It’s no secret parents play a hugely influential role during the college search process, from helping students research schools to getting hands-on with the nitty-gritty of applying and visiting to deciding where to enroll, their impact spans every step of the journey.
Despite wide recognition of the importance of parents among higher ed marketers and enrollment managers, many schools struggle to implement a cohesive communications plan targeting the parents of prospective students.
In this episode, we sit down with Will Patch, Enrollment Marketing Leader, at Niche.com to talk about strategies for more effectively engaging parents during the college search. We start our conversation with a review of some key findings from a recent survey the Niche team conducted with parents, then we dive into concrete steps schools can take to engage parents more effectively.

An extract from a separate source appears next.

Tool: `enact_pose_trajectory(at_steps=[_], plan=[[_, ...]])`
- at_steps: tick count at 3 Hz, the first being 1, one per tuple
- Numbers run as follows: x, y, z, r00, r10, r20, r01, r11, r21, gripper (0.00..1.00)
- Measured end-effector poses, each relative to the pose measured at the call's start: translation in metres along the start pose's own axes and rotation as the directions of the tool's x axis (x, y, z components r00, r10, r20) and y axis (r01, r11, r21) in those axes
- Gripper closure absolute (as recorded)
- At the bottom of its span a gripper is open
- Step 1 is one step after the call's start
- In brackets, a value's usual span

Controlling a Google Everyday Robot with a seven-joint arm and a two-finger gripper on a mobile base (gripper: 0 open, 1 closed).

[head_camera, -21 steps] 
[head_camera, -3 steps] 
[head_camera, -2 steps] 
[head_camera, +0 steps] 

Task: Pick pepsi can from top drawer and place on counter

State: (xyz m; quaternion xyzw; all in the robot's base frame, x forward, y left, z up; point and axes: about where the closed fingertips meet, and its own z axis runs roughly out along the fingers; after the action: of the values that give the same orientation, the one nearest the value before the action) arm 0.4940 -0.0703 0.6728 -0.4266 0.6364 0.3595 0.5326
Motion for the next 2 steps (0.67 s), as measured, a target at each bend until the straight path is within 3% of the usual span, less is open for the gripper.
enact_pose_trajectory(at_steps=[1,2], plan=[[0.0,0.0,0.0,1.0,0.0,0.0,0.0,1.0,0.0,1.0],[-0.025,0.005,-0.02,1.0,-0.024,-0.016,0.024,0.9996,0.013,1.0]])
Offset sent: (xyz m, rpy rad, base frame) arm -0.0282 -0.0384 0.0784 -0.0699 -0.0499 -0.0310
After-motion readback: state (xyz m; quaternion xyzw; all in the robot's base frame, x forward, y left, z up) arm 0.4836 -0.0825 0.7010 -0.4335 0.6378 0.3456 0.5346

Understanding the Mindset of Today’s Parents
Niche’s recent parent survey provides an informative snapshot of what’s top-of-mind right now for parents as they navigate the college search. Not surprisingly given the current global health crisis, parents are overwhelmingly concerned with their student’s safety, but Will is quick to point out parents define safety in broader terms, not simply in terms of how schools are managing the COVID-19 pandemic, and that other factors like reputation are still a top priority. Encouragingly, nearly three-quarters of parents reported being comfortable with their student living in a residence hall and 80% indicated they were comfortable with the safety measures being taken by schools.
The survey also reveals some interesting geographic nuances around parent involvement, both at the regional level and between rural, suburban, and urban communities. For instance, parents in the Midwest reporting being the most highly involved in their student’s college search.
Tips for Effectively Engaging Parents
One of the first challenges schools face in communicating with parents is simply gathering parent names and contact details, to begin with. Will’s advice is to schools is simple. If you want to capture parents’ information, you need to ask for it. To accomplish this, he recommends placing a set of optional fields on inquiry forms that allow students to enter separate information for their parents.
Will then outlines several ideas for crafting better communication flows to parents including specific topics to address, how to strike the right tone, and how schools might consider tailoring communications to specific segments of parents.